## Documentation

To read more about kNN search, checkout the docs [here](https://www.elastic.co/guide/en/elasticsearch/reference/current/knn-search.html).



## Connect to ElasticSearch

In [None]:
from pprint import pprint
from elasticsearch import Elasticsearch

es = Elasticsearch('http://localhost:9200')
client_info = es.info()
print('Connected to Elasticsearch!')
pprint(client_info.body)

## Preparing the index

We are adding a new field with type `dense_vector` to store the embeddings.

In [None]:
es.indices.delete(index='my_index', ignore_unavailable=True)
es.indices.create(
    index="my_index",
    mappings={
        "properties": {
            "embedding": {
                "type": "dense_vector",
            }
        }
    },
)

## Embedding model

I chose the `all-MiniLM-L6-v2` model for its speed, compact size, and versatility as a general-purpose model. It features an embedding dimension of `384` and truncates text that exceeds `256` words. This model is very popular in the community with almost `50M` downloads in one month.

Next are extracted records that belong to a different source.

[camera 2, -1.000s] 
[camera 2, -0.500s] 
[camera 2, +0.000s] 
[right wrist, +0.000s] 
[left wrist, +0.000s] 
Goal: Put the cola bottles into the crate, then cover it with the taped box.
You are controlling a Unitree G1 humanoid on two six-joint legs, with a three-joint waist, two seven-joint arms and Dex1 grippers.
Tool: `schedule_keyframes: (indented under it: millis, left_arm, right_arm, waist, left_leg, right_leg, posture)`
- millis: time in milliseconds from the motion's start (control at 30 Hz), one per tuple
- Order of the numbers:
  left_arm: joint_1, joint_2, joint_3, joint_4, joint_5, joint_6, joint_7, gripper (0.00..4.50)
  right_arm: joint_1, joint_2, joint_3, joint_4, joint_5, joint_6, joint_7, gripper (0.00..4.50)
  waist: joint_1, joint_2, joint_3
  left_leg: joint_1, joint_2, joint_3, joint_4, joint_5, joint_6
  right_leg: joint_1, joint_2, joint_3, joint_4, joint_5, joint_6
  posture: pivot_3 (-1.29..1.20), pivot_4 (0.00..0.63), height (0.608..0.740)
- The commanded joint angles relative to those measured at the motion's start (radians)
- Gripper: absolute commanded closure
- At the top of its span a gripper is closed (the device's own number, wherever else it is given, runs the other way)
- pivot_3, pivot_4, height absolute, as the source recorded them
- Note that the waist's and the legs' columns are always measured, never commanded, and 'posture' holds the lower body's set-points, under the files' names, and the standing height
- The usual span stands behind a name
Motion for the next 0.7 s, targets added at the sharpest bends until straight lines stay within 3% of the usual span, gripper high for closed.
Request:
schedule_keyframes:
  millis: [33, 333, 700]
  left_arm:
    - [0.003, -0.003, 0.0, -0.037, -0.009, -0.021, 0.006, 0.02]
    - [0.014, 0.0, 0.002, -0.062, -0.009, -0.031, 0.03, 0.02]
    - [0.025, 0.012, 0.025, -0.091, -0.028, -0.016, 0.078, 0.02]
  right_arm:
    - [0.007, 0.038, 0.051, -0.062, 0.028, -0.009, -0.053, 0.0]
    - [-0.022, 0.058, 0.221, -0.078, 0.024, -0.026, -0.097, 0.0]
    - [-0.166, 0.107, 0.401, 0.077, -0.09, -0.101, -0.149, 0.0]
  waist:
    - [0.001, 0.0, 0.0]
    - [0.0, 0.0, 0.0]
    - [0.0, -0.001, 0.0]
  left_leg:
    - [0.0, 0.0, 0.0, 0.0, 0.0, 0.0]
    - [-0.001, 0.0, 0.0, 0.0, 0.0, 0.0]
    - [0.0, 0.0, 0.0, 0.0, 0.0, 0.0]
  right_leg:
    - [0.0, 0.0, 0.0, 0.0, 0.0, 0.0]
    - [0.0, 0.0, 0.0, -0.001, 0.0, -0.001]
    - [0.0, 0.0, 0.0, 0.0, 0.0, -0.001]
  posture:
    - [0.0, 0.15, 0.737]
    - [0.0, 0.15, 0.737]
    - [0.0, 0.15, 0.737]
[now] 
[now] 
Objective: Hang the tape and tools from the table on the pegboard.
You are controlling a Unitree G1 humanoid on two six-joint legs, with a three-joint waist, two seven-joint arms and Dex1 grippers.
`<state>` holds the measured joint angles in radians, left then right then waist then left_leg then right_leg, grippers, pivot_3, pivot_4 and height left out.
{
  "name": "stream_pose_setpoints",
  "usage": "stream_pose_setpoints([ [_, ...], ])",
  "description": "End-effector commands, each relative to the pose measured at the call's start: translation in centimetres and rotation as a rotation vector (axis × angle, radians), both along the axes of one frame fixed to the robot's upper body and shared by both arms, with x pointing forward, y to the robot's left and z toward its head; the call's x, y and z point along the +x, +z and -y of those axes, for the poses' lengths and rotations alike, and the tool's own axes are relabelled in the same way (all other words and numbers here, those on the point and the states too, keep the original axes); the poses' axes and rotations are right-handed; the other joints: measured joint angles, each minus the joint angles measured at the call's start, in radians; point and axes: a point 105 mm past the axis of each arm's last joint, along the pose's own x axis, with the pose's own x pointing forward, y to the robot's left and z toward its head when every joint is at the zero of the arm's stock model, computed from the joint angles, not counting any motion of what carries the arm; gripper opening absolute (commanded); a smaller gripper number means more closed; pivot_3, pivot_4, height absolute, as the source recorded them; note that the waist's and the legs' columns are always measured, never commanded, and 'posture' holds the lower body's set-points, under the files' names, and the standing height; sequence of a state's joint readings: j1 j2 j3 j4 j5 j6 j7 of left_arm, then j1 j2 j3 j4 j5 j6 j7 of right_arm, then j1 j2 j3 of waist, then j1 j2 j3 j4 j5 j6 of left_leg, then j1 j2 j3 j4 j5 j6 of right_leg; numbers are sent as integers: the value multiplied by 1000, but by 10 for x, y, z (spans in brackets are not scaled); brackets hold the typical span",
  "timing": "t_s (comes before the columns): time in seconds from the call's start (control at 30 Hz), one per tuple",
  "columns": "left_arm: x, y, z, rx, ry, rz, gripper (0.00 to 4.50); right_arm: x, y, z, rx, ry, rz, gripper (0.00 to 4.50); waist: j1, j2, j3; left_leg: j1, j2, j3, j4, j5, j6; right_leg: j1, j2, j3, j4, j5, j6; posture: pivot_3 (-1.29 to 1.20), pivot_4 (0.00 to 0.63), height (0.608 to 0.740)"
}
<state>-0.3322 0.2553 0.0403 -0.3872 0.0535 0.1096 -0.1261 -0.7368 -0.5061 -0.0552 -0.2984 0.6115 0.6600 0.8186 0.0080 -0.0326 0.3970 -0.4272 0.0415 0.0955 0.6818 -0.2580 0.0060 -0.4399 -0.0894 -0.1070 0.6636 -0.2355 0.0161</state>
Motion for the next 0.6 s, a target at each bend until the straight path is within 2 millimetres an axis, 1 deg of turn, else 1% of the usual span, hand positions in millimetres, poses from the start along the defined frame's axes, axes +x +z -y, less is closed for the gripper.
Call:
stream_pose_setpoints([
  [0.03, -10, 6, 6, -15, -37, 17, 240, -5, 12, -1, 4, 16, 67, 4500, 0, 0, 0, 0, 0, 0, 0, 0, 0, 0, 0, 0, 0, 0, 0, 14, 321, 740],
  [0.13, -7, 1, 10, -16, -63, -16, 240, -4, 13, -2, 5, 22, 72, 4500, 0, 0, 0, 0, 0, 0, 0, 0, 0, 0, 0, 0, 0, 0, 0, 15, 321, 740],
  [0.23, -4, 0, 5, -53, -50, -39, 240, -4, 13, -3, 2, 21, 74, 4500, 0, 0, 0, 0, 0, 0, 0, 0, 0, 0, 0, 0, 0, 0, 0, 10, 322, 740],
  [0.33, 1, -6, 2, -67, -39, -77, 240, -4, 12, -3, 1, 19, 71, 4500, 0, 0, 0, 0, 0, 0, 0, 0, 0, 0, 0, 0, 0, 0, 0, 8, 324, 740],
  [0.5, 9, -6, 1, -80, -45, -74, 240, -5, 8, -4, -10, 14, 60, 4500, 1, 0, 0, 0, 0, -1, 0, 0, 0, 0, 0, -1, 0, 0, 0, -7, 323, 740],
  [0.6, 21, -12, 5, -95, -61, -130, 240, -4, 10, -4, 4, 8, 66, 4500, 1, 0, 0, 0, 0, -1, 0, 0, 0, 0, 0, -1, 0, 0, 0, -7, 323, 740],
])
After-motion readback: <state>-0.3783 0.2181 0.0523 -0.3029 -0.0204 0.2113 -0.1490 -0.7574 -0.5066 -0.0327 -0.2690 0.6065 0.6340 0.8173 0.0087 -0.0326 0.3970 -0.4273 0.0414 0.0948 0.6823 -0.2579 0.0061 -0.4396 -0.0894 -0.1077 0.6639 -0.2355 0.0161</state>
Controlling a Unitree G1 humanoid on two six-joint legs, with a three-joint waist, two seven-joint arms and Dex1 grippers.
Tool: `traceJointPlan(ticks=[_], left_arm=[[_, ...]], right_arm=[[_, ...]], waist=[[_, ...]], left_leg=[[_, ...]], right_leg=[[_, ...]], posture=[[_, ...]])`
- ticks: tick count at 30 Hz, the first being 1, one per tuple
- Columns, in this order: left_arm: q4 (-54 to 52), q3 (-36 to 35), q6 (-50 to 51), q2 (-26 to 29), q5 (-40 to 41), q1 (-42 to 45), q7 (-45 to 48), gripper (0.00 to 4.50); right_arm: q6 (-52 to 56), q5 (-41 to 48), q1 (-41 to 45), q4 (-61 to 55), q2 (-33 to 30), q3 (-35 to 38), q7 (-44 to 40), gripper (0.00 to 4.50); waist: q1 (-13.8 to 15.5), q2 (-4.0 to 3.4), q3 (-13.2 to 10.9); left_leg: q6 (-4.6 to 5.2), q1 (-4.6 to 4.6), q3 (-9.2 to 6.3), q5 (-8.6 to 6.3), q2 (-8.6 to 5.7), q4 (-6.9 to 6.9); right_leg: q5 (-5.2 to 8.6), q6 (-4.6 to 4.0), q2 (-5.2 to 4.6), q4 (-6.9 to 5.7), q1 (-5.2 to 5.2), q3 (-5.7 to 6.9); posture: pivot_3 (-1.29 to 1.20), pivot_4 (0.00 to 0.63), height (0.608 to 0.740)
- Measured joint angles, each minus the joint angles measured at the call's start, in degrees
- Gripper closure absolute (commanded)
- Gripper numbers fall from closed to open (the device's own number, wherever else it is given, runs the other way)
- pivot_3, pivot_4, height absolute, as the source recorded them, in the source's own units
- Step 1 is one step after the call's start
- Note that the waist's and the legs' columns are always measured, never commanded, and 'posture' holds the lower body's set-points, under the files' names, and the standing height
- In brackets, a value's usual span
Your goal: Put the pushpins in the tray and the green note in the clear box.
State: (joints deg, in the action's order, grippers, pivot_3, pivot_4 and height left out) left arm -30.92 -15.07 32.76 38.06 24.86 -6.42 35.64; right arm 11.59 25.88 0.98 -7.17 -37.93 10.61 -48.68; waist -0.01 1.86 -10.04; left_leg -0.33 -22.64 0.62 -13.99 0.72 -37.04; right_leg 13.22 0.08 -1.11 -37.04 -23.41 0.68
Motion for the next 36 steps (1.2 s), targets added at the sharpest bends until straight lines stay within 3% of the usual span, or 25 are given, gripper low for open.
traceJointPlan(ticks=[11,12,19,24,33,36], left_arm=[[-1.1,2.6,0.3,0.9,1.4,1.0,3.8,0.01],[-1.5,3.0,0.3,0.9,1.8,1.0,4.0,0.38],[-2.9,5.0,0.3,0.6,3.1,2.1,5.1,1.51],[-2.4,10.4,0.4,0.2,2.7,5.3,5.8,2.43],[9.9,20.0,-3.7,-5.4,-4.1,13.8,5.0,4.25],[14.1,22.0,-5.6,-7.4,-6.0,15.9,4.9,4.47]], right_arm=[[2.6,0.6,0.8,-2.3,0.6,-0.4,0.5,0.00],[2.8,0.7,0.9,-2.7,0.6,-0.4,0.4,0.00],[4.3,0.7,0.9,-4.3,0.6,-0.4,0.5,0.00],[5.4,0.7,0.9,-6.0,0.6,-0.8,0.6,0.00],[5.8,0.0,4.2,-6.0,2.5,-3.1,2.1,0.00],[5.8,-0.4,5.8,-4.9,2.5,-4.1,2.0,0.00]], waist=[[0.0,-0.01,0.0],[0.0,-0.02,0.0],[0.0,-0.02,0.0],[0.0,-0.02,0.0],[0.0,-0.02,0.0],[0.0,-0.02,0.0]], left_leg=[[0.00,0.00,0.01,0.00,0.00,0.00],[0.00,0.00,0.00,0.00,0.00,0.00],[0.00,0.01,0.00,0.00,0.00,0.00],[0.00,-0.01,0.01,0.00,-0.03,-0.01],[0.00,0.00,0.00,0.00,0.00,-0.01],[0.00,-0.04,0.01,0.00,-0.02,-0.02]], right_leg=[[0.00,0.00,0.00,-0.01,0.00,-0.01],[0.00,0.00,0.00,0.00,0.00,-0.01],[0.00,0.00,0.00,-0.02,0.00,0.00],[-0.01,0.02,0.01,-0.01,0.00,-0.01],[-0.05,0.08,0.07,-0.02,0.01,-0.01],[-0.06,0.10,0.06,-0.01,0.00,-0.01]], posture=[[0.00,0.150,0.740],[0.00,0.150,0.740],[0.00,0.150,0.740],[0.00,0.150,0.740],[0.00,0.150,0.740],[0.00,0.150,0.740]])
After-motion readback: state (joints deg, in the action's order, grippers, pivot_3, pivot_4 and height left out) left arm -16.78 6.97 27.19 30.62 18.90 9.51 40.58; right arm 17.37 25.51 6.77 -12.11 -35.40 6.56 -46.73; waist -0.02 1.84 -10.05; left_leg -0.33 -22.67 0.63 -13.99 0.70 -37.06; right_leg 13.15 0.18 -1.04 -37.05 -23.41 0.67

To download and utilize this model, Hugging Face offers a Python package called `sentence-transformers`. This framework simplifies the process of computing dense vector representations.

In [None]:
from sentence_transformers import SentenceTransformer

model = SentenceTransformer('all-MiniLM-L6-v2')
model

In [None]:
import torch

device = torch.device('cuda' if torch.cuda.is_available() else 'cpu')
device

In [None]:
model = model.to(device)
model

## Load documents

In [None]:
import json


documents = json.load(open("../data/astronomy.json"))
documents

## Embed documents

In [None]:
from tqdm import tqdm
from pprint import pprint


def get_embedding(text):
    return model.encode(text)


operations = []
for document in tqdm(documents, total=len(documents)):
    operations.append({'index': {'_index': 'my_index'}})
    operations.append({
        **document,
        'embedding': get_embedding(document['content']),
    })

response = es.bulk(operations=operations)
pprint(response.body)

We indexed all documents with an additional field `embedding`. Let's retrieve the documents to verify that the text was converted to a dense vector.

In [None]:
response = es.search(
    index='my_index',
    body={
        'query':
            {
                'match_all': {}
            }
    }
)

pprint(response["hits"]["hits"])

Awesome! We successfully inserted the documents with the additional `embedding` field. Now, let’s check the mapping to confirm that the dimension of the dense vector is 384.

In [None]:
response = es.indices.get_mapping(index='my_index')
pprint(response.body)

## kNN search

### 1. Query N°1

In [None]:
from pprint import pprint

query = "What is a black hole?"
embedded_query = get_embedding(query)

result = es.search(
    index='my_index',
    knn={
        "field": "embedding",
        "query_vector": embedded_query,
        "num_candidates": 5,
        "k": 3,
    }
)

n_documents = result.body["hits"]["total"]["value"]
print(f"Found {n_documents} documents")

In [None]:
hits = result.body["hits"]["hits"]
for hit in hits:
    print(f"Title  : {hit['_source']['title']}")
    print(f"Content: {hit['_source']['content']}")
    print(f"Score  : {hit['_score']}")
    print("*"*100)

### 2. Query N°2

In [None]:
query = "How do we find exoplanets?"
embedded_query = get_embedding(query)

result = es.search(
    index='my_index',
    knn={
        "field": "embedding",
        "query_vector": embedded_query,
        "num_candidates": 5,
        "k": 1,
    }
)

n_documents = result.body["hits"]["total"]["value"]
print(f"Found {n_documents} documents")

In [None]:
hits = result.body["hits"]["hits"]
for hit in hits:
    print(f"Title  : {hit['_source']['title']}")
    print(f"Content: {hit['_source']['content']}")
    print(f"Score  : {hit['_score']}")
    print("*"*100)

We observe that the document with the highest score consistently corresponds to the query. Additionally, the other results returned by the k-nearest neighbors (k-NN) search are also relevant. To further refine the results, you can set a threshold to return only documents that meet a specified score, allowing you to exclude unrelated documents.